When we moved into our last place, I noticed a rag slung over my neighbor's fence, primarily because whenever I went to do my dishes I'd have nothing to look at through the window but my neighbor's fabulous above-ground-pool and the rag. ("Fabulous" is me being sarcastic because above-ground-pools are not fabulous. They are ugly. Unless you are sitting in one on a hot summer's day. Then I suppose it may feel a little fabulous.) I lived in that house for eighteen months. The rag was never moved, but it was beaten by one of the worst Kansas winters I've ever known and bleached by the sun in an equally intense summer.
I've thought of that little rag these last two weeks because I am that rag.

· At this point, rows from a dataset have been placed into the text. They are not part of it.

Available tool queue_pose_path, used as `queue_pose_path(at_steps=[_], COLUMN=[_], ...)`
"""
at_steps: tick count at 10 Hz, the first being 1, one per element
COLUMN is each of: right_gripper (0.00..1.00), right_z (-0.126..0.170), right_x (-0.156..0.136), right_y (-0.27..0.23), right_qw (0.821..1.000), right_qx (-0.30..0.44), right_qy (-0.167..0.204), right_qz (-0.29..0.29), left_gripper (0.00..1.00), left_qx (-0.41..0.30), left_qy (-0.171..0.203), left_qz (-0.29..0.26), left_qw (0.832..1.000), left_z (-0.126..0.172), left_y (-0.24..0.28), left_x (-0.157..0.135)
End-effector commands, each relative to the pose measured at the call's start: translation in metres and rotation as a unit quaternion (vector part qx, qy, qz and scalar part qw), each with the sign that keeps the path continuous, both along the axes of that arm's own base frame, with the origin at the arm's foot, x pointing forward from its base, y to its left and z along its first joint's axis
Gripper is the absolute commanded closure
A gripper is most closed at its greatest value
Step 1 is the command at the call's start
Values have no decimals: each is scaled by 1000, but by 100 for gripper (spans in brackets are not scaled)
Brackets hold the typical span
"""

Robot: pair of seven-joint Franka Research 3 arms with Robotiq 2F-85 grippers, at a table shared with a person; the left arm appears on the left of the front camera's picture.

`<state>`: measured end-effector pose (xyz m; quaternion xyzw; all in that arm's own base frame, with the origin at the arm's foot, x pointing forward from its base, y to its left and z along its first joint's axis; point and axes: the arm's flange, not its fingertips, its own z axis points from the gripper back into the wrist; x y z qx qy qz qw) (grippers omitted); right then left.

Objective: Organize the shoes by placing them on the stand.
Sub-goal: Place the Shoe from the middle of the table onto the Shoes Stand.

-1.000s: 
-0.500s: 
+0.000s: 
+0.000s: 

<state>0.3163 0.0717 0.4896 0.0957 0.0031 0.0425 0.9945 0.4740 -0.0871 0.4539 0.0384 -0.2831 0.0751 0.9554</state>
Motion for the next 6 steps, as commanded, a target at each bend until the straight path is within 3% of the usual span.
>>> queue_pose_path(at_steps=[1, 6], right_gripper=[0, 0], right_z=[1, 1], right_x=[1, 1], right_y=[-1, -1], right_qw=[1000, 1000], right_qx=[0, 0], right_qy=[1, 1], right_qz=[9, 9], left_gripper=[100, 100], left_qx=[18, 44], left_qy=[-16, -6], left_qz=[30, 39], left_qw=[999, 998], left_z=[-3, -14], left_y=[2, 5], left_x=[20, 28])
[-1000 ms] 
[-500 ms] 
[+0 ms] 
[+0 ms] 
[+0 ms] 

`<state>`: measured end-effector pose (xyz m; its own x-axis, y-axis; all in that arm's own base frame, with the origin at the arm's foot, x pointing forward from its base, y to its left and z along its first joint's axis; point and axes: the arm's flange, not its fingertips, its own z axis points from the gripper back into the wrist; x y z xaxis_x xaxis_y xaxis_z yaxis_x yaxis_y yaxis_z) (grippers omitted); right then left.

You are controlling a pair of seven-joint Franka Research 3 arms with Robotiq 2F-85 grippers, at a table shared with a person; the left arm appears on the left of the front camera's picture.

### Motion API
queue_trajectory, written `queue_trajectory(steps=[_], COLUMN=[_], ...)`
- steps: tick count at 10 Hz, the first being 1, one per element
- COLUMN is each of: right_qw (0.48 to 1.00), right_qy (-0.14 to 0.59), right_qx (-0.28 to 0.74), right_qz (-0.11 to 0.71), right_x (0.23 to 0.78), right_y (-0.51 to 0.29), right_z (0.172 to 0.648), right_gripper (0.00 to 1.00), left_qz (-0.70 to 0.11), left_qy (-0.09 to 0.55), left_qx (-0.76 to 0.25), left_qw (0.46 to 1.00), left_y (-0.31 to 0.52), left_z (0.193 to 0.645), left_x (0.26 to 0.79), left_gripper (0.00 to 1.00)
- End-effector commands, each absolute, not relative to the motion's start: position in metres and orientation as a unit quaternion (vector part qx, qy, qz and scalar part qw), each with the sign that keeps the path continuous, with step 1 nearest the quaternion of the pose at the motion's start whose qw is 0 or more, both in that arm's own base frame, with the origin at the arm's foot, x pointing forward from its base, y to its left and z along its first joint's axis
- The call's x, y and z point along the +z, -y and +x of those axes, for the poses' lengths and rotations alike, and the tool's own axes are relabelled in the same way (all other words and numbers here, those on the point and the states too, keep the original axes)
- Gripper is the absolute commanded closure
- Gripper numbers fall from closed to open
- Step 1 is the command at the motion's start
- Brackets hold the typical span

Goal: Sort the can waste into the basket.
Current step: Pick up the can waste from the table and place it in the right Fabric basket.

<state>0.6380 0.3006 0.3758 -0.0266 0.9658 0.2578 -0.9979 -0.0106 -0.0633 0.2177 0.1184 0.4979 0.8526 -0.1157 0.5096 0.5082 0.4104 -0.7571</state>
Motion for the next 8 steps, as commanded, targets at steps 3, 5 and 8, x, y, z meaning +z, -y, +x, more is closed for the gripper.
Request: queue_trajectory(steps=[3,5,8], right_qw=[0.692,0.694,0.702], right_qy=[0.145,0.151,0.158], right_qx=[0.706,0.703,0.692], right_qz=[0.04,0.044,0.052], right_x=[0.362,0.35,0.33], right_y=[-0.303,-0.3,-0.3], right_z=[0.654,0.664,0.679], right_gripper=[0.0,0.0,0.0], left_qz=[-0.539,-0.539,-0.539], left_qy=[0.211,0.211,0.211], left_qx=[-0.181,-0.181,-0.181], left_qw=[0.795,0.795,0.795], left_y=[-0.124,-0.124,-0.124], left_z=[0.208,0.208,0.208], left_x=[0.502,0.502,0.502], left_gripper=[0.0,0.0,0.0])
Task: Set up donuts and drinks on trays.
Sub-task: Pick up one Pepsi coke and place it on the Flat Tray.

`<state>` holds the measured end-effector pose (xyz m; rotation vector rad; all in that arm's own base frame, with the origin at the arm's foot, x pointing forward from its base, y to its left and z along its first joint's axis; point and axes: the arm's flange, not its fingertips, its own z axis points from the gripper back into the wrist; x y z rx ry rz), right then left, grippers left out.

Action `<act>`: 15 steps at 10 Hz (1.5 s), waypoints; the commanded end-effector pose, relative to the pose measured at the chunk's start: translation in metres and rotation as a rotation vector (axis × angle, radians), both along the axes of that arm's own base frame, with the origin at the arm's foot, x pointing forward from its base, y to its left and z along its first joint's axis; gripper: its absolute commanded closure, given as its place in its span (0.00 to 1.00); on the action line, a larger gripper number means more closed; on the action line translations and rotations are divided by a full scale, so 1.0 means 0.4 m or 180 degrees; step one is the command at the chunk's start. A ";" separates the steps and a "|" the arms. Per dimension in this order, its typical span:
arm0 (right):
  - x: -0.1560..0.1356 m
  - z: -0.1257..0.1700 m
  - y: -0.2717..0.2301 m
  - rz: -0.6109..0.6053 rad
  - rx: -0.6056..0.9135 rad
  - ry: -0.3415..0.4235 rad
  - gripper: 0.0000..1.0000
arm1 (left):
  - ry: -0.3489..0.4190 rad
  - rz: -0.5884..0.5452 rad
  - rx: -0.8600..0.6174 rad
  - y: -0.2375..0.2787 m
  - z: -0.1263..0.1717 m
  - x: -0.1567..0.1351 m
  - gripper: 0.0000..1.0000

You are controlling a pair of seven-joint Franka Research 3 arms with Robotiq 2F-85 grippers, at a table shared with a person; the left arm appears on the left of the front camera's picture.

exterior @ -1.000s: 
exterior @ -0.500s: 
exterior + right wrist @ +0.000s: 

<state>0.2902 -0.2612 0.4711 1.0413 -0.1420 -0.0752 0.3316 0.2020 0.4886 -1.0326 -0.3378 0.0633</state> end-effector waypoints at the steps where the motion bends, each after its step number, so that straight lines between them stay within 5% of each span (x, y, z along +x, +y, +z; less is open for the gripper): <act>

Motherhood has rung me out, hung me out to dry, and blasted me with all its extreme elements. My son did beautifully during the first month of our move, but I suppose something clicked and he realized that...
This isn't a vacation! This is FOR REAL!!
And well...hmmmm. My naughty, naughty little boy. There were times I was sure that one of us was insane. And of course, I questioned all I ever knew or learned about mothering because suddenly I was clueless. I spent a lot of time on the phone with my mother who is wise, and I wish I can take the mothering parts of her brain because her kids are grown and she's not really using those parts right now. It's only fair.
However, whenever I'd put my son to sleep (and then he'd get up and then he'd get up again and maybe he'd get up a third or fourth or fifth time) the FIRST thing I wanted to do was lose myself in my own little Pieces of Moon world. All this stress really fueled my desire to write. (It also fueled my desire for chocolate chip cookie dough.) I've been writing again, more than before, and really, really enjoying it. So I suppose there is a silver lining, but I'd prefer something other than mothering madness to get me there.
The storm may be over now. The last couple of days I've watched it blow off with only a little residual lightning. My son is doing much better. For example, he is no longer waking up and yelling, "Mommy won't look at my face!" (That from my attempt of ignoring naughty behavior the day before.) (Isn't that sad? After he did that, I lay down next to him and looked at his face.) And the best part is...my mom flies in tomorrow morning. Enough said.